= Exercise goal =
Where the records below show the word "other" in a line, please copy that line.

= Records from a collection =
────────────────

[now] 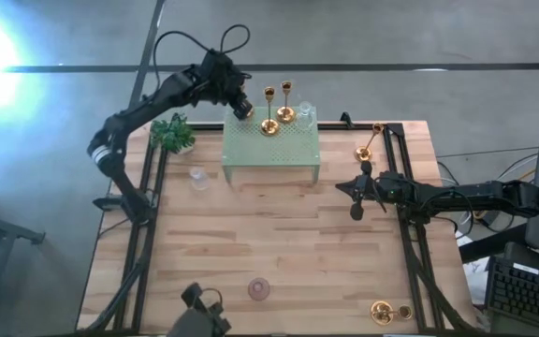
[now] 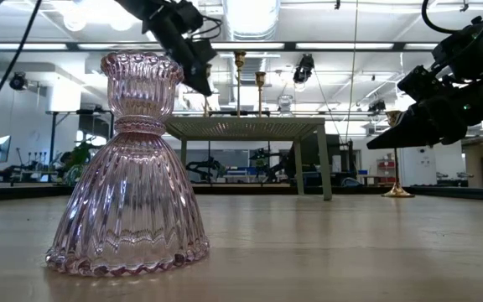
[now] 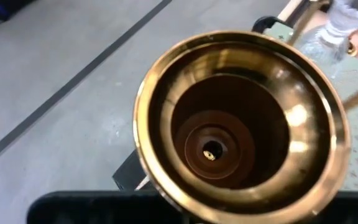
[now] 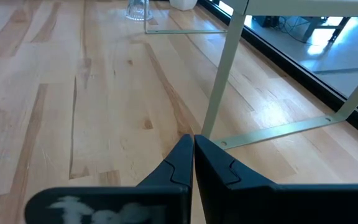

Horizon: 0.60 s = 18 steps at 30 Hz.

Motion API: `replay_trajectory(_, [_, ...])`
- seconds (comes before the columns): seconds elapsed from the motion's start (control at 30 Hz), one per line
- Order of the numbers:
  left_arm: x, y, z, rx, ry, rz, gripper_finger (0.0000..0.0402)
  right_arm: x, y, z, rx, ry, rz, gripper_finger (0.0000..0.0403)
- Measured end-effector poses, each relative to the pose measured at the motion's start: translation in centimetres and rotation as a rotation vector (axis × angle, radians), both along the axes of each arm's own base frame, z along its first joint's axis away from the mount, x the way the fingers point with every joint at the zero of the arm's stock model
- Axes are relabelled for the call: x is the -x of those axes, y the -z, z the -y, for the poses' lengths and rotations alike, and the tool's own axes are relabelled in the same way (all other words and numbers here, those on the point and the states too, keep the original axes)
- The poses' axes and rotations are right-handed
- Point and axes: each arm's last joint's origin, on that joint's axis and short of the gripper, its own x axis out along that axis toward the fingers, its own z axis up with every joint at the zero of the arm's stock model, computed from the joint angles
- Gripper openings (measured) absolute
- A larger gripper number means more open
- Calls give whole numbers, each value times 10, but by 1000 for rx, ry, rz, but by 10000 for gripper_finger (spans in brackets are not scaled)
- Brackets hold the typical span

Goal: Pick & Place candle stick holders
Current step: Put the gold candle holder on the shelf

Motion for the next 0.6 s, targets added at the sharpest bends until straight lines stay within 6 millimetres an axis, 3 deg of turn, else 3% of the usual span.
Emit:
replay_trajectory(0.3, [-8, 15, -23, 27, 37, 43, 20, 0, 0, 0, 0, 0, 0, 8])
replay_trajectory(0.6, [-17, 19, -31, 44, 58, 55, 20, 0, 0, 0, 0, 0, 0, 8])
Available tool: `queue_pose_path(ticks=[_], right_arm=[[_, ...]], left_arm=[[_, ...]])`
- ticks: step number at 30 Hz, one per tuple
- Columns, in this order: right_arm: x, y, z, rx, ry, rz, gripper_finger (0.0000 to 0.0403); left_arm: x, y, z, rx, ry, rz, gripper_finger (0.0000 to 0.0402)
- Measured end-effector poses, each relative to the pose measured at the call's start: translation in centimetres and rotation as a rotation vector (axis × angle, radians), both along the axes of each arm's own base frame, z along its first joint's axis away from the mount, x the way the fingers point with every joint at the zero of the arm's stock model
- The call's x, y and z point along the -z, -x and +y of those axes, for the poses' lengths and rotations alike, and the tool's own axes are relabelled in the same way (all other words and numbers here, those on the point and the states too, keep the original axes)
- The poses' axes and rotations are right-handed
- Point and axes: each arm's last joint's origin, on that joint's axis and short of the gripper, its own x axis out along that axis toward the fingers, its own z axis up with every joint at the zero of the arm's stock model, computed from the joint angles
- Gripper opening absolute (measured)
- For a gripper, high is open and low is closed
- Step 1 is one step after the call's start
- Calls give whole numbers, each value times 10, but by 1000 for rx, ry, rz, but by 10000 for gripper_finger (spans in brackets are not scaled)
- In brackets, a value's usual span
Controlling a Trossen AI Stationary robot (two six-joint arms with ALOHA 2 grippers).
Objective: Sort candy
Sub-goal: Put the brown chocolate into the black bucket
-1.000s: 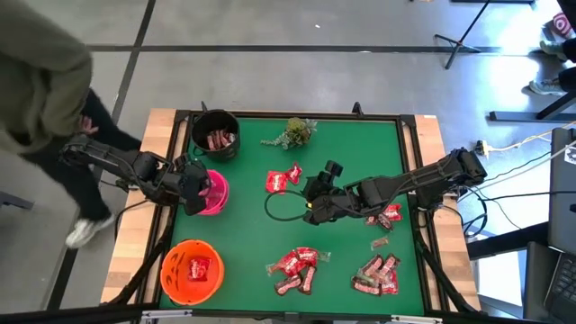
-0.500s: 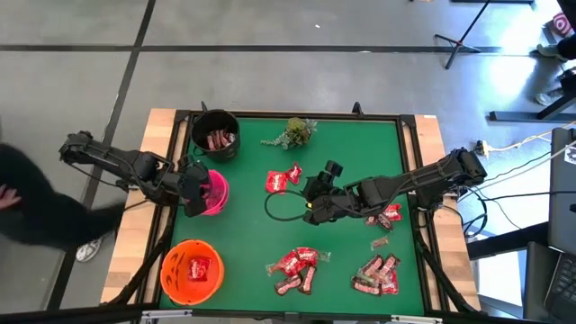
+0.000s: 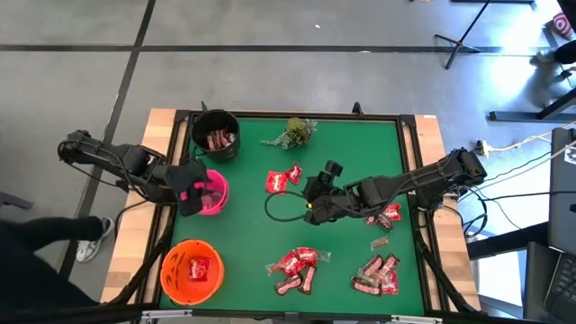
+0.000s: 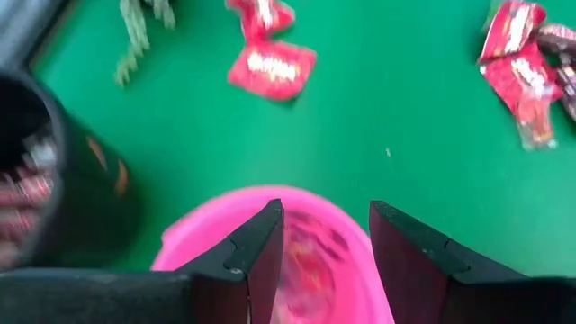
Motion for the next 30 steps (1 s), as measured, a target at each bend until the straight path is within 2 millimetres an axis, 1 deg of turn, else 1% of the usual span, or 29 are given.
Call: queue_pose_path(ticks=[3,6,10,12,15,20,24,30], right_arm=[[2,1,-5,14,-26,31,198],[7,6,-11,35,-41,104,198],[22,17,-16,68,-81,209,198],[29,28,-18,89,-112,269,198],[37,51,-22,168,-170,373,198],[54,80,-25,260,-337,463,198],[79,102,-28,354,-472,565,198],[110,131,-31,497,-585,699,198]], left_arm=[[-5,-5,-1,36,-53,-66,153],[-11,-12,-3,102,-97,-147,153],[-13,-20,-5,183,-155,-248,153],[-10,-23,-7,214,-158,-282,153],[-3,-29,-9,243,-164,-326,153],[8,-39,-12,267,-172,-401,153],[12,-42,-14,280,-153,-448,153],[14,-42,-14,282,-150,-447,153]])
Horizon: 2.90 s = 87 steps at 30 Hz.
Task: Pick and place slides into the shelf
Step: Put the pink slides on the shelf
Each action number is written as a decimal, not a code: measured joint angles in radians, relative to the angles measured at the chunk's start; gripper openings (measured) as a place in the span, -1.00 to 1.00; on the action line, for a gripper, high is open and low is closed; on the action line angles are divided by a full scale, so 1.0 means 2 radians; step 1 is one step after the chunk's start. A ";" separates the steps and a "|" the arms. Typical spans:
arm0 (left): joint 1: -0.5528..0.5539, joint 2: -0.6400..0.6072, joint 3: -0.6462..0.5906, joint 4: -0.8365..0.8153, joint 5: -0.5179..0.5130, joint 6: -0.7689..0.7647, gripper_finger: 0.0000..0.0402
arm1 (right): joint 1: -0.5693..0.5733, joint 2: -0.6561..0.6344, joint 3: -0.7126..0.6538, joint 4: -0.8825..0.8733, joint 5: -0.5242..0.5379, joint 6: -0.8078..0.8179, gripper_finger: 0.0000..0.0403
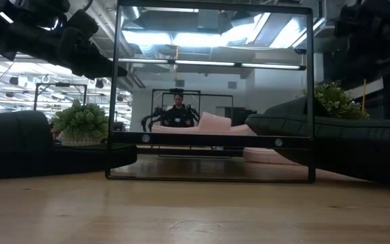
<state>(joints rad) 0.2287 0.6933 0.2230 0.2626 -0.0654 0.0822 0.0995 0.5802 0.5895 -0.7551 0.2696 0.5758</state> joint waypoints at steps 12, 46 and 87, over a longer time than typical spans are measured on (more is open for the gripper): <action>0.000 0.000 0.000 -0.005 0.000 0.005 -1.00 | 0.094 0.087 -0.024 -0.033 0.050 0.212 -1.00; 0.000 0.000 0.000 -0.015 0.000 0.013 -1.00 | 0.102 0.120 -0.081 0.048 0.080 0.326 -0.33; 0.000 0.000 0.000 -0.016 0.000 0.013 -1.00 | 0.102 0.211 -0.111 0.088 0.130 0.363 -0.30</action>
<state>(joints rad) 0.2283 0.6937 0.2230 0.2310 -0.0654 0.1085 0.3031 1.0020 0.3679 -0.5800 0.5303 1.3018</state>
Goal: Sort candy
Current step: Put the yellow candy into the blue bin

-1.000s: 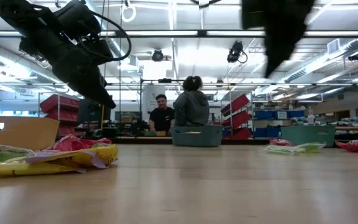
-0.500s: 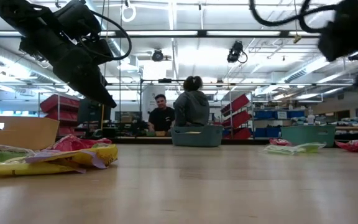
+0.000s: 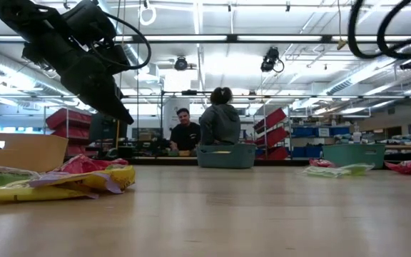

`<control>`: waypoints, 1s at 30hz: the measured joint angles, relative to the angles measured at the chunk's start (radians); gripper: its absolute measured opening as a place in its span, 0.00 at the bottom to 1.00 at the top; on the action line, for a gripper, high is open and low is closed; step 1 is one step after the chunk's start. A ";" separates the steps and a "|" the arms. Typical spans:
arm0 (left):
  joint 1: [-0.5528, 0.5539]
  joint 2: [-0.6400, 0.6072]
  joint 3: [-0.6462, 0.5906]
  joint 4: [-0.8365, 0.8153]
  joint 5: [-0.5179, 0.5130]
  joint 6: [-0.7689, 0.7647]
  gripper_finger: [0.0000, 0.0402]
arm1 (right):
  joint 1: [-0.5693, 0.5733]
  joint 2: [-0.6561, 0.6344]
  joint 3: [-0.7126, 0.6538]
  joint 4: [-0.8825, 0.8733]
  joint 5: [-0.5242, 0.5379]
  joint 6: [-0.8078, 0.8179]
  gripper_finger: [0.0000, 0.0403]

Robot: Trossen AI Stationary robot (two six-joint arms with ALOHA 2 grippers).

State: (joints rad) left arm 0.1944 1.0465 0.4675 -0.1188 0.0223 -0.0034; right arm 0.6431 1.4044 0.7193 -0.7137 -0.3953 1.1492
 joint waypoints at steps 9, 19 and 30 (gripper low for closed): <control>0.000 0.000 0.000 -0.008 0.000 0.002 0.01 | 0.004 0.000 -0.080 0.187 -0.072 0.016 0.44; 0.000 0.000 0.000 -0.008 0.000 0.002 0.01 | 0.004 0.000 -0.120 0.302 -0.136 0.024 0.05; 0.000 0.000 0.000 -0.008 0.000 0.003 0.01 | 0.003 -0.019 -0.101 0.314 -0.122 0.084 0.06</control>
State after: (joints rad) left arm 0.1942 1.0464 0.4675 -0.1268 0.0219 -0.0006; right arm 0.6464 1.3853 0.6188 -0.3994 -0.5174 1.2331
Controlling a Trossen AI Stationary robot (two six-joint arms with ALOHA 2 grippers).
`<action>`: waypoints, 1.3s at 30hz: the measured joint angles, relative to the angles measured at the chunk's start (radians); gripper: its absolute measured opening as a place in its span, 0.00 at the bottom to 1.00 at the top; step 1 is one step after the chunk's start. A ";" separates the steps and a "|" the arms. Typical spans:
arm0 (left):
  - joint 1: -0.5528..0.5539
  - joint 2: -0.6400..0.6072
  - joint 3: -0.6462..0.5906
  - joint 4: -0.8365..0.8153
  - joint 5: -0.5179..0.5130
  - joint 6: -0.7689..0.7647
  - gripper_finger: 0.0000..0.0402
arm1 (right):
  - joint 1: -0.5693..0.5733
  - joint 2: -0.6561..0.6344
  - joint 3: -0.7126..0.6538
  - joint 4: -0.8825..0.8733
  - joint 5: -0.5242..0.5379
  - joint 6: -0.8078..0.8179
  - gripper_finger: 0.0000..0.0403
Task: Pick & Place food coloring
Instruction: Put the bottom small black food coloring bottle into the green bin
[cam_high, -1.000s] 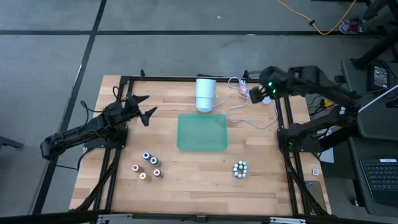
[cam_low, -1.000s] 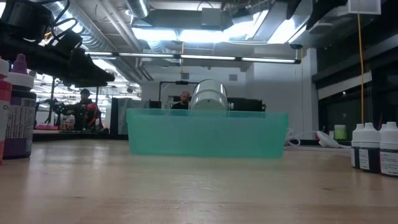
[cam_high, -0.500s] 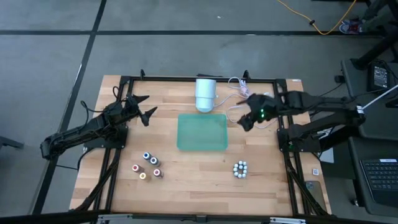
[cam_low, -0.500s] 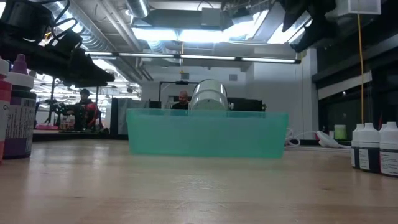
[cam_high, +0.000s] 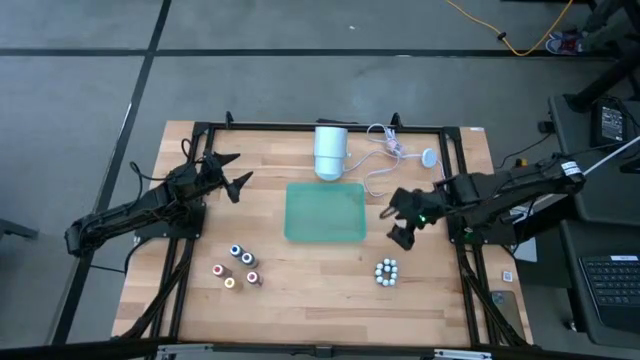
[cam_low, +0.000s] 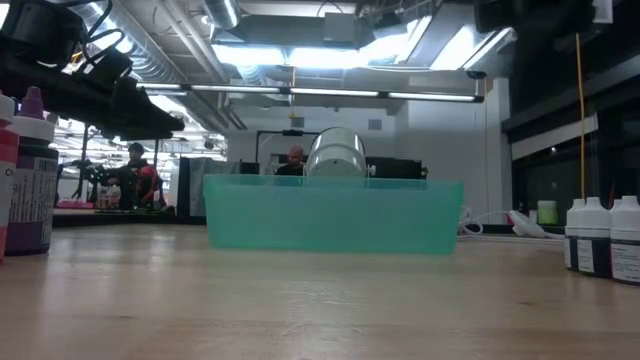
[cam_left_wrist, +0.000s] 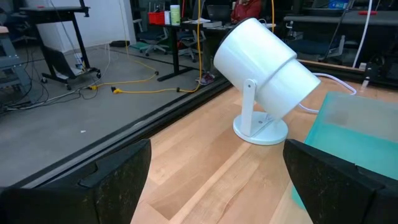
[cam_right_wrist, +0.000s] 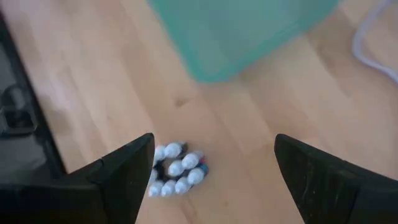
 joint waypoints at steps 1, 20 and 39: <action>0.000 0.000 0.000 0.000 0.000 0.000 0.90 | 0.016 0.007 -0.001 -0.002 -0.005 -0.004 0.83; 0.000 0.000 0.000 0.000 0.000 0.000 0.90 | 0.310 0.244 0.022 0.021 -0.039 -0.180 0.83; 0.000 0.000 0.000 0.000 0.000 0.000 0.90 | 0.427 0.492 0.143 0.130 -0.007 -0.505 0.83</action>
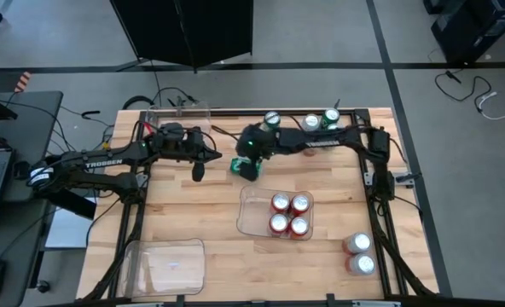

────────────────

= Result of this task =
- Axes are relabelled for the call: x is the -x of those axes, y the -z, z the -y, for the poses' lengths and rotations alike, and the tool's own axes are relabelled in the same way (all other words and numbers here, those on the point and the states too, keep the original axes)
- The call's x, y and z point along the -z, -x and +y of those axes, for the poses' lengths and rotations alike, and the tool's own axes are relabelled in the same way (all other words and numbers here, those on the point and the states too, keep the original axes)

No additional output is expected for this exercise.